Dark Dreams

Lynds Dark Nebula 483 is located about 700 light-years away in the constellation of Serpens (The Serpent). Credit: ESO

Lynds Dark Nebula 483 is located about 700 light-years away in the constellation of Serpens (The Serpent). Credit: ESO

 

Aug 18, 2015

An apparently empty patchwork of darkness strung across this field of stars is actually full—of dust and gas and Other Things.

The dust and gas doesn’t show up because there’s not sufficient light that we can see for it to reflect, and it isn’t hot enough to shine by itself. But it does shine in radio “light,” and radio telescopes have detected lumps in it. The Other Things are the things that theories and dreams and arguments are made of.

The theories and dreams that currently dominate the arguments imagine that the lumps are “baby stars…contracting under the force of gravity.” As they contract, the lumps heat up, soon get hot enough to initiate nuclear reactions, and then generate their own light.

Of course, no one has seen them do this. “Snapshots” of the various imagined stages are taken from various patches, dark and not so dark, and arranged in the hypothetical sequence. This “nebular hypothesis” was first imagined by Immanuel Kant and Pierre-Simon Laplace in the 18th century. It was popular for over 100 years. But difficulties explaining the distribution of angular momentum in the solar system finally led to its abandonment. Several different hypotheses were proposed, but they ran into the same difficulty.

The nebular hypothesis was readopted in the early 20th century for lack of being able to imagine anything else. Ad hoc adjustments were made; remaining difficulties were ignored; and the White Queen effect (willingness to believe six impossible things before breakfast) settled the matter: Beamish boys cut through the qualms with a vorpal blade of belief.

This basket of beliefs explained the handful of data until the new telescopes discovered extra-solar planets.

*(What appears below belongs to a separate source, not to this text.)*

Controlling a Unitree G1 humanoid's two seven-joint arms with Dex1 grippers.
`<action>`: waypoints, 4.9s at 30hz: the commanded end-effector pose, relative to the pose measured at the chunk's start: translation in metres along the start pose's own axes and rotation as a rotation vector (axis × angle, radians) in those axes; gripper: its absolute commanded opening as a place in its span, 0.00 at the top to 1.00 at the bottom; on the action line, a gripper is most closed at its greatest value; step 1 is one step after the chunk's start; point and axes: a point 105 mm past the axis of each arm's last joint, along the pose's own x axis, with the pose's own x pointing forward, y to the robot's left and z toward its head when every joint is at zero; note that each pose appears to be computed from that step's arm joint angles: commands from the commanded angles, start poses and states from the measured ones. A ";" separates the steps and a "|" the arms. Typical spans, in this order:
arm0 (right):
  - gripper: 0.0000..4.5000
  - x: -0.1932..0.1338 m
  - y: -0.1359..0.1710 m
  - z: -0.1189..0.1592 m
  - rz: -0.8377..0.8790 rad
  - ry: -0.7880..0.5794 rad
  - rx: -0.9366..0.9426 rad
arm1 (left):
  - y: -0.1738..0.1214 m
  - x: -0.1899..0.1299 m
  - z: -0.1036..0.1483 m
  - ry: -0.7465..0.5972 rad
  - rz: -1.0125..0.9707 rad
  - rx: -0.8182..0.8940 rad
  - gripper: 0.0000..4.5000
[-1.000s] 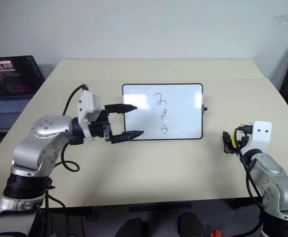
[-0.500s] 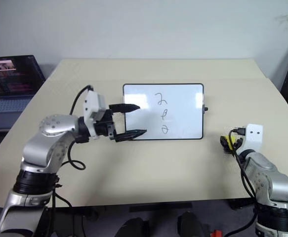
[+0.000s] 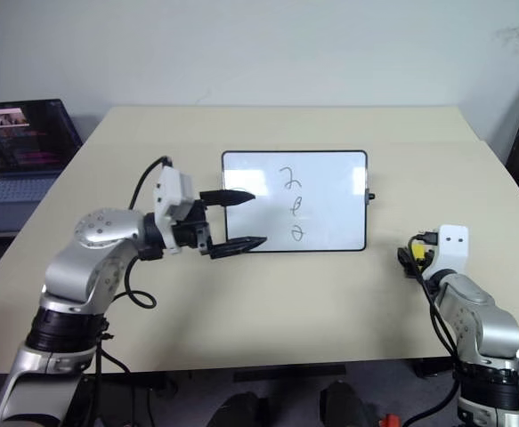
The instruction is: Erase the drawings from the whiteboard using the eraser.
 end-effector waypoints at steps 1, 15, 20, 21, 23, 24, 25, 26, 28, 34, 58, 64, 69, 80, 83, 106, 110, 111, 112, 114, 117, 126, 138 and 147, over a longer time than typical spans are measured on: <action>0.46 -0.001 0.000 0.016 0.000 -0.060 -0.019 | -0.003 0.001 0.011 -0.025 -0.005 0.047 0.00; 0.73 -0.025 0.059 0.044 0.252 -0.291 -0.282 | 0.043 -0.025 -0.006 0.062 0.423 0.012 0.00; 0.73 -0.037 0.110 0.053 0.427 -0.441 -0.524 | 0.053 -0.034 -0.008 0.071 0.569 -0.024 0.00; 0.73 -0.039 0.122 0.054 0.478 -0.470 -0.566 | 0.056 -0.036 -0.008 0.075 0.595 -0.025 0.00; 0.73 -0.039 0.137 0.055 0.537 -0.489 -0.632 | 0.060 -0.037 -0.007 0.068 0.621 -0.034 0.00; 0.73 -0.034 0.147 0.057 0.560 -0.492 -0.641 | 0.061 -0.035 -0.004 0.049 0.620 -0.055 0.00; 0.73 -0.031 0.153 0.060 0.574 -0.494 -0.646 | 0.061 -0.034 -0.002 0.036 0.619 -0.070 0.00; 0.73 -0.028 0.160 0.063 0.588 -0.502 -0.649 | 0.060 -0.034 -0.002 0.029 0.615 -0.081 0.00; 0.73 -0.022 0.172 0.072 0.608 -0.526 -0.661 | 0.059 -0.033 -0.002 0.032 0.602 -0.091 0.00; 0.73 0.006 0.211 0.109 0.599 -0.611 -0.748 | 0.058 -0.030 -0.002 0.039 0.558 -0.117 0.00; 0.73 0.060 0.241 0.135 0.489 -0.552 -0.826 | 0.054 -0.025 0.001 0.041 0.522 -0.096 0.00; 0.73 0.070 0.219 0.120 0.462 -0.480 -0.827 | 0.054 -0.024 0.001 0.039 0.517 -0.091 0.00; 0.73 0.076 0.196 0.101 0.441 -0.409 -0.827 | 0.053 -0.022 0.002 0.035 0.509 -0.090 0.00; 0.73 0.073 0.177 0.078 0.429 -0.349 -0.826 | 0.050 -0.020 0.003 0.035 0.493 -0.084 0.00; 0.73 0.069 0.194 0.077 0.467 -0.369 -0.842 | 0.049 -0.019 0.004 0.032 0.489 -0.084 0.00; 0.73 0.066 0.225 0.112 0.433 -0.513 -0.913 | 0.043 -0.015 0.002 0.024 0.484 -0.094 0.00; 0.73 0.060 0.236 0.126 0.444 -0.561 -0.891 | 0.042 -0.013 0.001 0.022 0.478 -0.100 0.00; 0.73 0.059 0.240 0.127 0.454 -0.568 -0.881 | 0.042 -0.012 0.001 0.022 0.477 -0.101 0.00; 0.73 0.058 0.243 0.128 0.461 -0.571 -0.874 | 0.041 -0.012 0.001 0.022 0.476 -0.101 0.00; 0.74 0.056 0.248 0.132 0.465 -0.583 -0.853 | 0.041 -0.013 0.000 0.023 0.478 -0.104 0.00; 0.74 0.056 0.252 0.136 0.469 -0.591 -0.827 | 0.042 -0.015 -0.002 0.025 0.487 -0.111 0.00; 0.74 0.061 0.257 0.128 0.503 -0.542 -0.817 | 0.041 -0.018 -0.002 0.017 0.492 -0.126 0.00; 0.74 0.076 0.198 0.105 0.430 -0.410 -0.800 | 0.042 -0.028 -0.007 0.027 0.524 -0.151 0.00; 0.74 0.031 0.222 0.133 0.620 -0.551 -0.521 | 0.046 -0.036 -0.014 0.044 0.547 -0.175 0.00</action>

Giant planets orbiting close to their primary stars overturned the basket. The ad hoc hypothesis machine was started again, and imagination—asking “what else could it be?”—was left to bleed out where the Red Queen had cut off its head.

Perhaps the most ignored feature of dark nebulae is their filamentary structure. Notice especially the dark line running from lower center to upper left in the image above, as well as the concentric arcs at lower right. The nebulae come not in “clouds” but in “lanes,” often in thin and constant-diameter lanes that zigzag over many light-years, like some kind of interstellar lightning. If astronomers knew anything about plasma phenomena (as distinguished from a priori theories deduced from ideal gas theory), they might imagine that the lanes were Birkeland currents. Instabilities in Birkeland currents are known to create condensations of matter—lumps. The electricity in them is known to generate light—and radio waves and x-rays.

But the Red Queen has declared that you can’t get charge separation in space, so anything electrical is forbidden. Imagination must find a dark patch to hide in for a while.